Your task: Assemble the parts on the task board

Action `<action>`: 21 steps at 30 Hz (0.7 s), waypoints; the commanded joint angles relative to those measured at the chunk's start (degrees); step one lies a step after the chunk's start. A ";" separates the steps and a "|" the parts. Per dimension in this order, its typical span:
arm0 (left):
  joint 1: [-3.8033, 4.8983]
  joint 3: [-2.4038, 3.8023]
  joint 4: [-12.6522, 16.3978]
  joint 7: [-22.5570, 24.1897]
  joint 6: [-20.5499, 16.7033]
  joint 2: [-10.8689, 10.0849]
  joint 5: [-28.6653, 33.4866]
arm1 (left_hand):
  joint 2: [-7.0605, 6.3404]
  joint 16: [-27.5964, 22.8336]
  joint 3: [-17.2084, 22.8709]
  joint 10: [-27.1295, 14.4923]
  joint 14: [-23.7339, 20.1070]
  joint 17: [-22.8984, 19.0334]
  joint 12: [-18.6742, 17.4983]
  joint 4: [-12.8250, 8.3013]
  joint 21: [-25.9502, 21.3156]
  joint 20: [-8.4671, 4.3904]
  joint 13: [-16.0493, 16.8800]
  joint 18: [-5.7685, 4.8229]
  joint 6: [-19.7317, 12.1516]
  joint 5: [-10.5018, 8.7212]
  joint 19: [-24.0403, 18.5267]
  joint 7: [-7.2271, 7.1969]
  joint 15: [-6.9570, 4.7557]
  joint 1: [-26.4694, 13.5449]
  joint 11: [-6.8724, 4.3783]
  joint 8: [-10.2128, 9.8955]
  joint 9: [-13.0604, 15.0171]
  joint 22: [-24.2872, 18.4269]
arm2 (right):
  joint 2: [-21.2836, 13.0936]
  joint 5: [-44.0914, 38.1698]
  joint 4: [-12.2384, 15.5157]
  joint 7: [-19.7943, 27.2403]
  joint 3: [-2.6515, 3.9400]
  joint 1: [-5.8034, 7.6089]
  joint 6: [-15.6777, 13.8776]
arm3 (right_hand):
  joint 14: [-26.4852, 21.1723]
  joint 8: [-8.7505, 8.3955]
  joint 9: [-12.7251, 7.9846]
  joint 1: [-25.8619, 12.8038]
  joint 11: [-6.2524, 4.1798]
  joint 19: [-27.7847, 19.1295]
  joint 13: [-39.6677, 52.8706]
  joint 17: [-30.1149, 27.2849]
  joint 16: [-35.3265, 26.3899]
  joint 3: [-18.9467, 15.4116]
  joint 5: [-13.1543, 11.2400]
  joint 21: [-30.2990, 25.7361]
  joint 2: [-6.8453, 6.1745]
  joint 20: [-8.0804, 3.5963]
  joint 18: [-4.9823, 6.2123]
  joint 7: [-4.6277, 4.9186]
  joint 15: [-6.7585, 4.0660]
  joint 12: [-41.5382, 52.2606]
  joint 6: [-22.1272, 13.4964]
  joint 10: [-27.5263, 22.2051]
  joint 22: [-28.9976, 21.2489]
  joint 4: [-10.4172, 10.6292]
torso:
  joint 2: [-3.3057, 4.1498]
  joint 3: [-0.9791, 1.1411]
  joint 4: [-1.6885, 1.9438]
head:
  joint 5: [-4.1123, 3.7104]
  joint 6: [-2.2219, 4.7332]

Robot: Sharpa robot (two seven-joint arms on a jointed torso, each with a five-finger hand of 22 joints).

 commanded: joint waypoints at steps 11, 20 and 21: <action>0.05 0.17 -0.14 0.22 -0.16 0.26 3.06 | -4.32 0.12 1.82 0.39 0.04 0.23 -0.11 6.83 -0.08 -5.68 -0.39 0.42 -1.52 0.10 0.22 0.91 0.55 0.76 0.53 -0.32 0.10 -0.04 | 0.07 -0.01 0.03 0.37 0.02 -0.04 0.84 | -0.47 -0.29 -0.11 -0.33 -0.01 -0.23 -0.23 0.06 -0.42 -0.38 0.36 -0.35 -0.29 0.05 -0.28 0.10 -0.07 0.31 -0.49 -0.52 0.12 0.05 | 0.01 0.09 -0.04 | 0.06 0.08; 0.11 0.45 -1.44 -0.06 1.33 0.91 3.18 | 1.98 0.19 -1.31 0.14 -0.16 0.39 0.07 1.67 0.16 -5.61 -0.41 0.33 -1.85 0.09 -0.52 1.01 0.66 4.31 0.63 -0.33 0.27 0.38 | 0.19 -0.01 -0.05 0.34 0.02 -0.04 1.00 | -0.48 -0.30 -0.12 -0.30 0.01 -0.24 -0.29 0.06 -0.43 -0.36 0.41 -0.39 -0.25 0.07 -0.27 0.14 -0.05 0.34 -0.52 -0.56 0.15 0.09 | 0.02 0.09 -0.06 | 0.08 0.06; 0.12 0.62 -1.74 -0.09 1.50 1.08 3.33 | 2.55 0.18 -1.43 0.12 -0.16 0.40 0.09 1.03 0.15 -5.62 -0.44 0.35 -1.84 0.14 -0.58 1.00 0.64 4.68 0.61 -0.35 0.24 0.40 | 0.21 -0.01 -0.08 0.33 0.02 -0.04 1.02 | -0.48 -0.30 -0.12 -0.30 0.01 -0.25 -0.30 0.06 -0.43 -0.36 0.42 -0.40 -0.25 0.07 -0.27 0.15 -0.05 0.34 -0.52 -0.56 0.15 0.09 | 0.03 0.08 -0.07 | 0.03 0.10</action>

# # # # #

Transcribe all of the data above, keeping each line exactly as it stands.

→ **PROBLEM SOLUTION**:
Your task: Assemble the parts on the task board

Action `<action>`: 21 steps at 30 Hz (0.7 s), waypoints; the commanded joint angles relative to those measured at the chunk's start (degrees); step one lies a step after the chunk's start. A ";" separates the steps and a "|" the parts. Per dimension in this order, its typical span:
arm0 (left):
  joint 1: [-3.8033, 4.8983]
  joint 3: [-2.4038, 3.8023]
  joint 4: [-12.6522, 16.3978]
  joint 7: [-22.5570, 24.1897]
  joint 6: [-20.5499, 16.7033]
  joint 2: [-10.8689, 10.0849]
  joint 5: [-28.6653, 33.4866]
arm1 (left_hand):
  joint 2: [-7.0605, 6.3404]
  joint 16: [-27.5964, 22.8336]
  joint 3: [-17.2084, 22.8709]
  joint 10: [-27.1295, 14.4923]
  joint 14: [-23.7339, 20.1070]
  joint 17: [-22.8984, 19.0334]
  joint 12: [-18.6742, 17.4983]
  joint 4: [-12.8250, 8.3013]
  joint 21: [-25.9502, 21.3156]
  joint 20: [-8.4671, 4.3904]
  joint 13: [-16.0493, 16.8800]
  joint 18: [-5.7685, 4.8229]
  joint 6: [-19.7317, 12.1516]
  joint 5: [-10.5018, 8.7212]
  joint 19: [-24.0403, 18.5267]
  joint 7: [-7.2271, 7.1969]
  joint 15: [-6.9570, 4.7557]
  joint 1: [-26.4694, 13.5449]
  joint 11: [-6.8724, 4.3783]
  joint 8: [-10.2128, 9.8955]
  joint 9: [-13.0604, 15.0171]
  joint 22: [-24.2872, 18.4269]
arm2 (right):
  joint 2: [-21.2836, 13.0936]
  joint 5: [-44.0914, 38.1698]
  joint 4: [-12.2384, 15.5157]
  joint 7: [-19.7943, 27.2403]
  joint 3: [-2.6515, 3.9400]
  joint 1: [-5.8034, 7.6089]
  joint 6: [-15.6777, 13.8776]
arm3 (right_hand):
  joint 14: [-26.4852, 21.1723]
  joint 8: [-8.7505, 8.3955]
  joint 9: [-12.7251, 7.9846]
  joint 1: [-25.8619, 12.8038]
  joint 11: [-6.2524, 4.1798]
  joint 19: [-27.7847, 19.1295]
  joint 13: [-39.6677, 52.8706]
  joint 17: [-30.1149, 27.2849]
  joint 16: [-35.3265, 26.3899]
  joint 3: [-18.9467, 15.4116]
  joint 5: [-13.1543, 11.2400]
  joint 21: [-30.2990, 25.7361]
  joint 2: [-6.8453, 6.1745]
  joint 20: [-8.0804, 3.5963]
  joint 18: [-4.9823, 6.2123]
  joint 7: [-4.6277, 4.9186]
  joint 15: [-6.7585, 4.0660]
  joint 12: [-41.5382, 52.2606]
  joint 6: [-22.1272, 13.4964]
  joint 10: [-27.5263, 22.2051]
  joint 22: [-28.9976, 21.2489]
  joint 4: [-10.4172, 10.6292]
torso:
  joint 2: [-3.3057, 4.1498]
  joint 3: [-0.9791, 1.1411]
  joint 4: [-1.6885, 1.9438]
head:
  joint 5: [-4.1123, 3.7104]
  joint 6: [-2.2219, 4.7332]

Robot: Sharpa robot (two seven-joint arms on a jointed torso, each with a five-finger hand of 22 joints).

 commanded: joint waypoints at steps 11, 20 and 21: <action>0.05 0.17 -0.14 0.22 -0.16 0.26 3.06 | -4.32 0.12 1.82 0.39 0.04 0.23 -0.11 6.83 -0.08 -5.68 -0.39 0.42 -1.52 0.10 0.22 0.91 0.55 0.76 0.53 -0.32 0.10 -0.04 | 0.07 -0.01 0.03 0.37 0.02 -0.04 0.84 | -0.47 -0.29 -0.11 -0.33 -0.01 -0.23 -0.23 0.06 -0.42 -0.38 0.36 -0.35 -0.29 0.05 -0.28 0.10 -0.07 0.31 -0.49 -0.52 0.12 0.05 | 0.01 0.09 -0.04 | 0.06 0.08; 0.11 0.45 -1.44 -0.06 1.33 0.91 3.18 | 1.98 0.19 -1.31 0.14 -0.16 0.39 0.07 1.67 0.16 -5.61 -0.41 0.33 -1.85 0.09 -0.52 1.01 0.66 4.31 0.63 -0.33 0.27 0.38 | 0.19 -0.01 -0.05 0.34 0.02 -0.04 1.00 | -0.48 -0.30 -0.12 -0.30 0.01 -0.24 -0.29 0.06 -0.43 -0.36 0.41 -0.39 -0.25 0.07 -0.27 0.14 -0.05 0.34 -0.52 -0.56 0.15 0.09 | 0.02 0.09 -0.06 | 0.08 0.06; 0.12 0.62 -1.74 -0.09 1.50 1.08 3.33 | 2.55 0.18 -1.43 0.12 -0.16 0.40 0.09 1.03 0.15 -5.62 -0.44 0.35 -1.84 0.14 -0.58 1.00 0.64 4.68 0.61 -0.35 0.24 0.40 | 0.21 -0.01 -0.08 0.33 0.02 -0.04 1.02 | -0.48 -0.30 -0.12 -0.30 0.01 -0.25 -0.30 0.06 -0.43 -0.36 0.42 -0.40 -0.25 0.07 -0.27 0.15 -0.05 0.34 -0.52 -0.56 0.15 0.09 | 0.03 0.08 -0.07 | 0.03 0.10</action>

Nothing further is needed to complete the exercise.